Andreas Kolbe writes: As the Wikimedia Foundation (WMF) prepares for its main annual fundraiser, many Wikipedia readers are presented with a banner inviting them to donate an amount equivalent to the "price of buying a programmer a coffee". It's to keep Wikipedia "online and ad-free", the site says. However, this masks the fact that the WMF’s revenue, assets and expenses have risen by about 1,000% in recent years. While the WMF got by on annual donations totaling $5 million in 2007, it now wants over $50 million a year, despite reporting net assets of $45 million last summer and having taken another $50+ million in donations since then. Most of this money is not spent on keeping Wikipedia "online and ad-free", but on a ballooning bureaucracy that sees a select group of Wikipedians transitioning from unpaid volunteer to paid tech staff positions, creating a two-tier society and causing outgoing Executive Director Sue Gardner to raise concerns over the potential for "log-rolling and self-dealing" last year. Meanwhile, the WMF’s software engineering work has been judged inept by the unpaid volunteer community.
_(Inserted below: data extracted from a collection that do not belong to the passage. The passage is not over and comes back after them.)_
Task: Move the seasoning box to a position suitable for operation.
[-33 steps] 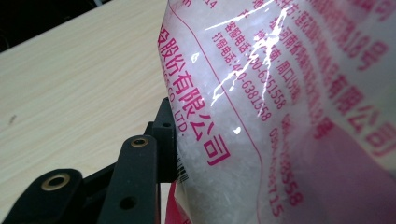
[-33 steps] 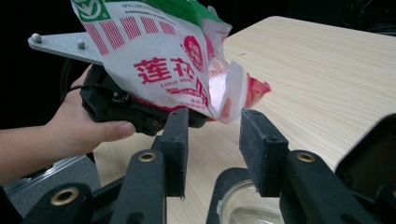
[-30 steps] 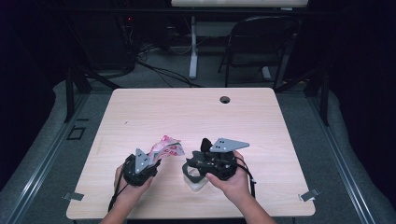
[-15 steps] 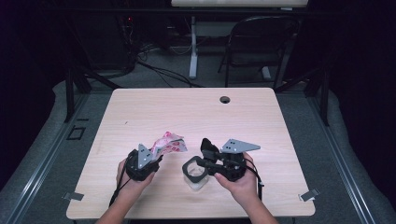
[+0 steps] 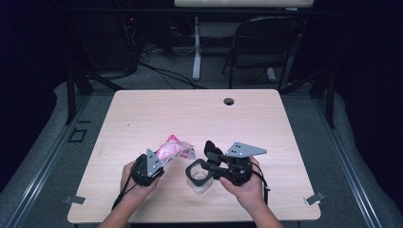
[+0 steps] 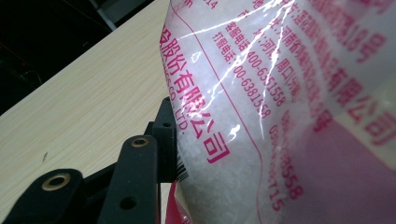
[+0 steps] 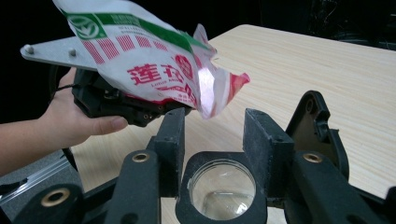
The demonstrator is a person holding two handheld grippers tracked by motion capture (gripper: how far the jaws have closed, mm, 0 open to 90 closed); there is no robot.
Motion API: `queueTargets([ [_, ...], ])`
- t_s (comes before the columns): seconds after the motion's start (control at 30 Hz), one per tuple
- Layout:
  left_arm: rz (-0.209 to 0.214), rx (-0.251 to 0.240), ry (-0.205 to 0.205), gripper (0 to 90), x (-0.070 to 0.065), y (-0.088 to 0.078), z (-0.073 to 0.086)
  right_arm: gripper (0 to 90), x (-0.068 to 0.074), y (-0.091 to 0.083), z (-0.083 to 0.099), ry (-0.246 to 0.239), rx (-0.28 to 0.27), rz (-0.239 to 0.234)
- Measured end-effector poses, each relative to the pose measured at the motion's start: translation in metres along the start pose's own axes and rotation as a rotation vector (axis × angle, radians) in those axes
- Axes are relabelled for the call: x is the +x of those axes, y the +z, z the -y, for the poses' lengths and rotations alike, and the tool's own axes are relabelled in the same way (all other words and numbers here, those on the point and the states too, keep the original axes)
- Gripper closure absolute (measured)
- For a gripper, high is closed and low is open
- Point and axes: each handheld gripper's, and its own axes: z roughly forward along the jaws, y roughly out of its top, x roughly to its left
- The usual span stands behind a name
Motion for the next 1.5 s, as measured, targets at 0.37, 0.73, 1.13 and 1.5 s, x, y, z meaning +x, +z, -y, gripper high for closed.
queueTargets([
  [0.37, 0.031, 0.01, 0.039, 61.4, -0.013, 0.002, -0.001, 58.1, 0.006, -0.004, -0.009, -0.032, -0.025, -0.008],
  [0.73, 0.037, 0.021, 0.072, 61.4, -0.02, 0.001, -0.002, 57.1, 0.015, -0.002, -0.017, -0.063, -0.022, -0.035],
  [1.13, 0.01, 0.038, 0.103, 61.5, -0.02, -0.008, 0.002, 55.3, 0.024, 0.007, -0.022, -0.117, -0.003, -0.059],
  [1.5, 0.004, 0.047, 0.096, 61.5, -0.018, -0.012, 0.006, 55.3, 0.03, 0.015, -0.026, -0.148, 0.002, -0.1],
])
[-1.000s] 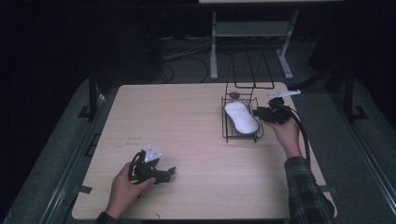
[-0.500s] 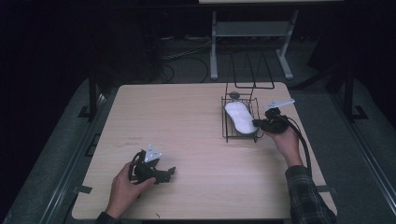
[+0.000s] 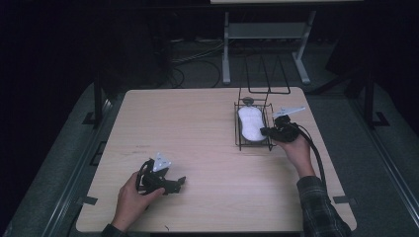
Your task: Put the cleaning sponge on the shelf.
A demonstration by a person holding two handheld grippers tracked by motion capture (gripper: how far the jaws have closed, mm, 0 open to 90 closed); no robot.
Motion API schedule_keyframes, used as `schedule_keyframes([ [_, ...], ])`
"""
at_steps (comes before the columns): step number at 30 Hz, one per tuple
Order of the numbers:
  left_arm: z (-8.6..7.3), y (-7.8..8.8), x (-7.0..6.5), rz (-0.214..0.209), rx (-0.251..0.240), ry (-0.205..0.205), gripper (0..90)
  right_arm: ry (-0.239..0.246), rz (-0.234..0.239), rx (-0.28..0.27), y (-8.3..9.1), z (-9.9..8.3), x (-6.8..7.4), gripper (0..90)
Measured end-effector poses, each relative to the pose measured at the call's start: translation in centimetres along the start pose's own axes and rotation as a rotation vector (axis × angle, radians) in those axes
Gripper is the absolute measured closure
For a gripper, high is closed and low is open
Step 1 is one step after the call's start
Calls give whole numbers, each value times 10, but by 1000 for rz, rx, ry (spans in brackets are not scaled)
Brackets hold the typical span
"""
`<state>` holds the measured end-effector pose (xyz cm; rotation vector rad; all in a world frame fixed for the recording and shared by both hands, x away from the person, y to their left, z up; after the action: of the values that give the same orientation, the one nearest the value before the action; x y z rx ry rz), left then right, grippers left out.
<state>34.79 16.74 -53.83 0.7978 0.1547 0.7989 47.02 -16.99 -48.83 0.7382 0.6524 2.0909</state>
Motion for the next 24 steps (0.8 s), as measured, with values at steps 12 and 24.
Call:
schedule_keyframes([
  [12,0,0,0,0,0,0,124,-5,1,-32,7,6,1,896],
  [24,0,0,0,0,0,1,124,-67,-37,-64,27,6,-9,468],
])
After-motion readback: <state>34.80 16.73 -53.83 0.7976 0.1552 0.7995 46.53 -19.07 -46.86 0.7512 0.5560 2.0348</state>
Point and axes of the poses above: each handheld gripper's, and its own axes: y roughly backward along the jaws, z roughly out of its top, x roughly to its left, the point moved 9 cm from there along -y, roughly forward along the jaws, and after that the axes turned 12 degrees about -y, right-handed, at the moved point
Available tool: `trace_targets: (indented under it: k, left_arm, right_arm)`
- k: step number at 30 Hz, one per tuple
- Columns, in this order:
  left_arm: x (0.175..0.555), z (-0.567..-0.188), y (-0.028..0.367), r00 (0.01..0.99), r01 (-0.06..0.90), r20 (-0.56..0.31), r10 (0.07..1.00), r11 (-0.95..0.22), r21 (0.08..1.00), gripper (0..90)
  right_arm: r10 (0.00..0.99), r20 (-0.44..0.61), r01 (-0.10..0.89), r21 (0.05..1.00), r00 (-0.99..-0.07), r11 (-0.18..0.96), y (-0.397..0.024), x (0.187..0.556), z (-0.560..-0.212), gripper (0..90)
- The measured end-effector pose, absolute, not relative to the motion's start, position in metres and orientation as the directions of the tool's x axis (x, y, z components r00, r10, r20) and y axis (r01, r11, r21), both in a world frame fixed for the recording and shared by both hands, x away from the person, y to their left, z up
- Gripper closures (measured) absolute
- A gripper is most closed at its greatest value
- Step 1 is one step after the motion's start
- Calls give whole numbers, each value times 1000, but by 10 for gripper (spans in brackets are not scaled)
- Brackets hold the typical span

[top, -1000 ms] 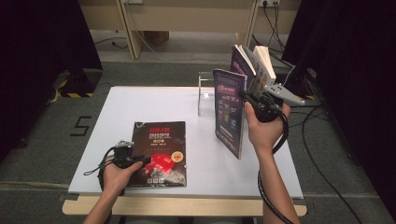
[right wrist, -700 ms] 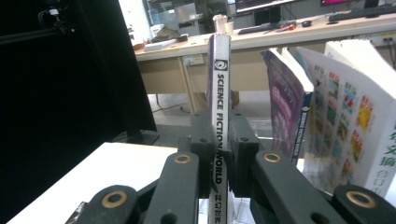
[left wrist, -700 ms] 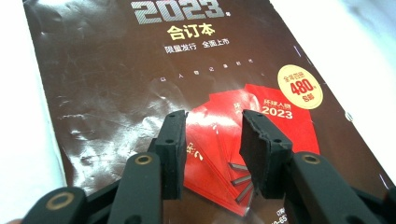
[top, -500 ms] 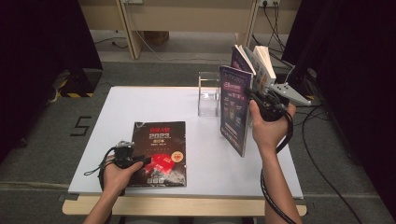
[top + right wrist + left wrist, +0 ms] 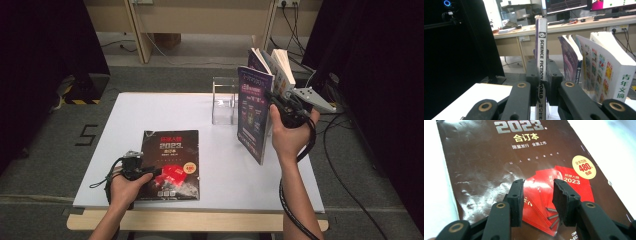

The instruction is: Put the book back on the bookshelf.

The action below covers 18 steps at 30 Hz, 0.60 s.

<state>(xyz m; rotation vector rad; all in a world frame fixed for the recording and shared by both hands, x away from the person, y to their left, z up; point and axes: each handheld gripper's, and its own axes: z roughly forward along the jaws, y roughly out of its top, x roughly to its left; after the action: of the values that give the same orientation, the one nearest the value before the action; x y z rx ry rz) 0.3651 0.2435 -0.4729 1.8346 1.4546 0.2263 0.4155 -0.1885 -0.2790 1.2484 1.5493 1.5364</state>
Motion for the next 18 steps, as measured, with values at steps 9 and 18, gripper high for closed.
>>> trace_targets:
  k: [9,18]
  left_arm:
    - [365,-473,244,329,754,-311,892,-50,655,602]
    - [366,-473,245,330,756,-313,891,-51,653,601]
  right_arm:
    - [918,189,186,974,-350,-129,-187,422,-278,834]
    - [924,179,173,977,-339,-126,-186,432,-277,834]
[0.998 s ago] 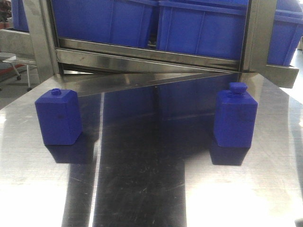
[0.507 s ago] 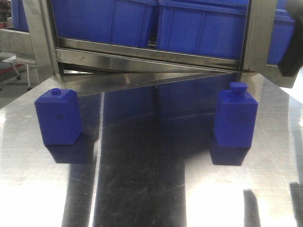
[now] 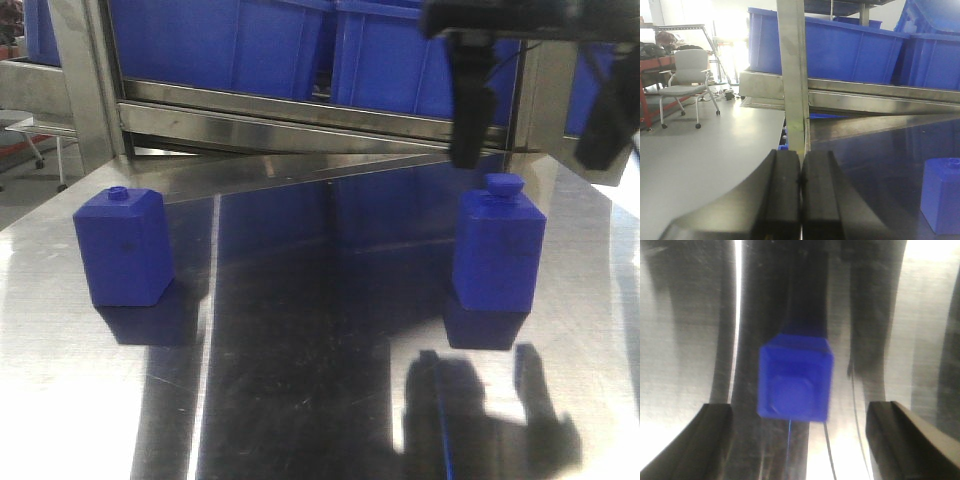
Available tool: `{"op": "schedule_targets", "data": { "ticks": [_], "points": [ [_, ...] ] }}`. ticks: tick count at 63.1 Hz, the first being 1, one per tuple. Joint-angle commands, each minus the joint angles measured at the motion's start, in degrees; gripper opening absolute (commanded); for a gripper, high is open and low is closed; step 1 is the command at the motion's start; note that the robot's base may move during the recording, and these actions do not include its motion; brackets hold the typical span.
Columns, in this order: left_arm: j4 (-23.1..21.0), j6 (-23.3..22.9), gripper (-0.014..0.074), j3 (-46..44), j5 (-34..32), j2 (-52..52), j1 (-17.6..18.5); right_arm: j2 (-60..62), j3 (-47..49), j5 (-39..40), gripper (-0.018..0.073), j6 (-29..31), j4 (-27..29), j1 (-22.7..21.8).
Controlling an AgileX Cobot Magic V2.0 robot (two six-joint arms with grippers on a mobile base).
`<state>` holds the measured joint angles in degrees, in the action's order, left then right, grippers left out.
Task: Pick and sort blue part to right shelf
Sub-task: 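Lower the right gripper over the blue bottle nearer it and close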
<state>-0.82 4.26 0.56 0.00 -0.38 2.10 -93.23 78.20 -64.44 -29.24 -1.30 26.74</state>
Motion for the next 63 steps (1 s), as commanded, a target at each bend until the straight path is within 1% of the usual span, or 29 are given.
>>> {"op": "schedule_targets", "data": {
  "ticks": [1, 13, 21, 30, 39, 48, 63],
  "points": [
    [-0.6, -0.6, 0.0134, 1.2, -4.7, -1.3, 0.3, -0.4, 3.5, -0.2, 0.0613, -0.9, -1.9, 0.7],
    [-0.6, -0.6, 0.0134, 1.2, -4.7, -1.3, 0.3, -2.4, 3.6, -0.3, 0.0613, -2.5, -4.4, 0.7],
    [-0.6, -0.6, 0.0134, 1.2, -4.7, -1.3, 0.3, -3.1, 3.6, 0.6, 0.0613, -3.1, -4.6, 0.7],
    [-0.6, -0.6, 0.0134, 1.2, -4.7, -1.3, 0.3, -4.8, 3.0, 1.1, 0.0613, -3.1, -3.7, 0.9],
    [-0.6, -0.6, 0.0134, 1.2, -4.7, -1.3, 0.3, -5.5, 0.5, 6.0, 0.0613, -3.1, -0.5, 0.9],
    [-0.6, -0.6, 0.0134, 1.2, -4.7, -1.3, 0.3, -5.7, -1.4, 7.0, 0.0613, -3.1, -0.8, 0.8],
    [-0.6, -0.6, 0.0134, 1.2, -4.7, -1.3, 0.3, -6.6, -1.6, 6.9, 0.0613, -3.0, -1.0, 0.3]
  ]
}}
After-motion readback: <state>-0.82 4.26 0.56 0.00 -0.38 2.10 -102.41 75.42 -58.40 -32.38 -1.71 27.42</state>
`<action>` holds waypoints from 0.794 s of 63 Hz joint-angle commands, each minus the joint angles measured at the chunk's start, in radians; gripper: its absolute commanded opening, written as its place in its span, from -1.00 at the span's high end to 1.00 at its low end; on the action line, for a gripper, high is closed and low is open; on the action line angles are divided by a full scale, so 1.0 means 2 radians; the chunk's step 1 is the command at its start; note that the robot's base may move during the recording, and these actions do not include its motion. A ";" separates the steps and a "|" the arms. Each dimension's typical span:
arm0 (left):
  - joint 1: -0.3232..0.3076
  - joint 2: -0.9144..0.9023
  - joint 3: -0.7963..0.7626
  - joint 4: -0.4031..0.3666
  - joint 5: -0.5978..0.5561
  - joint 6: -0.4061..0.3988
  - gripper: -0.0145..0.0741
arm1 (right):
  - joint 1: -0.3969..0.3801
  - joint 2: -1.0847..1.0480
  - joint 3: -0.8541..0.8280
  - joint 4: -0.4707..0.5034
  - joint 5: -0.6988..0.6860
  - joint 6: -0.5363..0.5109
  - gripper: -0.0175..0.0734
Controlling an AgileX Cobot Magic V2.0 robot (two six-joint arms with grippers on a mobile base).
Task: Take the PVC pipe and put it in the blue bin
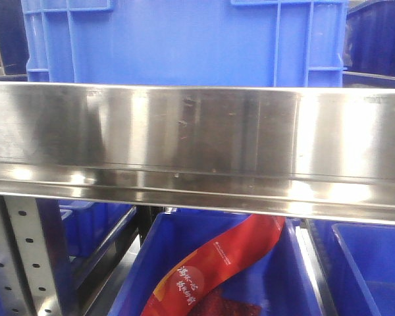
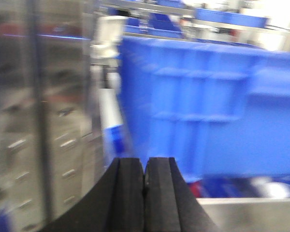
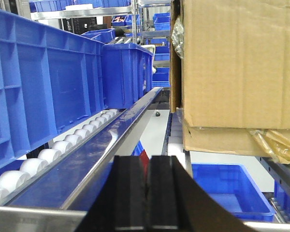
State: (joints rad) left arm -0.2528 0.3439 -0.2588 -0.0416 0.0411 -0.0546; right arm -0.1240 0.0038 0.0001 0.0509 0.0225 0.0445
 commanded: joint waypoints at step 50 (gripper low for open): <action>0.100 -0.172 0.129 0.005 -0.016 0.000 0.92 | -0.002 -0.002 0.000 0.001 -0.015 -0.003 0.99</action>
State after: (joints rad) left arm -0.0581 0.0058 0.0024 -0.0332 0.0302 -0.0546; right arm -0.1240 0.0038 0.0001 0.0509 0.0173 0.0445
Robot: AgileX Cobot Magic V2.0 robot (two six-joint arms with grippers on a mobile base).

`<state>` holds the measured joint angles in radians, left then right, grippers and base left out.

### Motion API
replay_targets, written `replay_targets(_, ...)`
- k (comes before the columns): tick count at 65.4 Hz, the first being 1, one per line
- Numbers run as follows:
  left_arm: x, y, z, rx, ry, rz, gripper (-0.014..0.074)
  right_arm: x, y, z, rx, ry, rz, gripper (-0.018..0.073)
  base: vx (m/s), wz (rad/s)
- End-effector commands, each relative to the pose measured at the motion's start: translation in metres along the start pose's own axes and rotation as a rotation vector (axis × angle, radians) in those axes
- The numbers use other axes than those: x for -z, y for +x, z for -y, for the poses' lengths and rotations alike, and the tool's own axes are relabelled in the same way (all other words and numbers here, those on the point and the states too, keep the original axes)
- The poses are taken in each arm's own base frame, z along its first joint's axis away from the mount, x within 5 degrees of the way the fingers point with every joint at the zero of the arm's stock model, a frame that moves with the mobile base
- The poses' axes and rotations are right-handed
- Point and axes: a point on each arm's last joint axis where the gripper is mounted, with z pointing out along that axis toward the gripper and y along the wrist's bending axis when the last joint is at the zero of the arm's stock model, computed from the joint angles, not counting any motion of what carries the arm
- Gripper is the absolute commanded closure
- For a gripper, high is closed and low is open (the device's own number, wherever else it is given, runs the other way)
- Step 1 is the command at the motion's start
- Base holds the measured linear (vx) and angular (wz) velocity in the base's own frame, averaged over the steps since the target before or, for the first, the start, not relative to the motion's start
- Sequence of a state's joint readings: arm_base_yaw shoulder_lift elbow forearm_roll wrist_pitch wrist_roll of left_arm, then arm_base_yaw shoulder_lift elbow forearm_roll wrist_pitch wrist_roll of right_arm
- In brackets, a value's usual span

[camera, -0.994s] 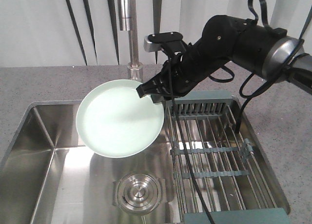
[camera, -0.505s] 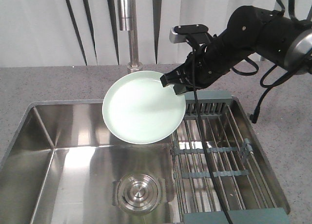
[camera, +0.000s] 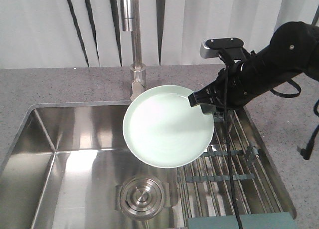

The VisualEditor (VE), a WYSIWIG editor touted as "epically important" by Jimmy Wales, was so buggy and caused so many errors (such as inserting chess pawn characters in Wikipedia articles) that volunteer administrators rebelled, going over the Foundation's heads to disable VE as the new default editor. Last month's new Media Viewer feature was equally controversial. The WMF had to create a new access right, "Superprotect", to prevent angry volunteer administrators from disabling it, bringing community relations between the WMF and the volunteer community to a new low. An open letter protesting the WMF’s actions acquired an unprecedented number of signatures. Flow, a planned Facebook-style revamping of Wikipedia discussion pages that has been in development for some time, is already mired in controversy, with volunteers complaining that the WMF is turning a deaf ear to their concerns. Donors should be aware that most of their money is not used to keep Wikipedia online and ad-free. It's not used to improve Wikipedia’s reliability either. Instead, it funds the further aggressive expansion of an organization that's at loggerheads with its volunteer community and criticized for having a "miserable cost/benefit ratio".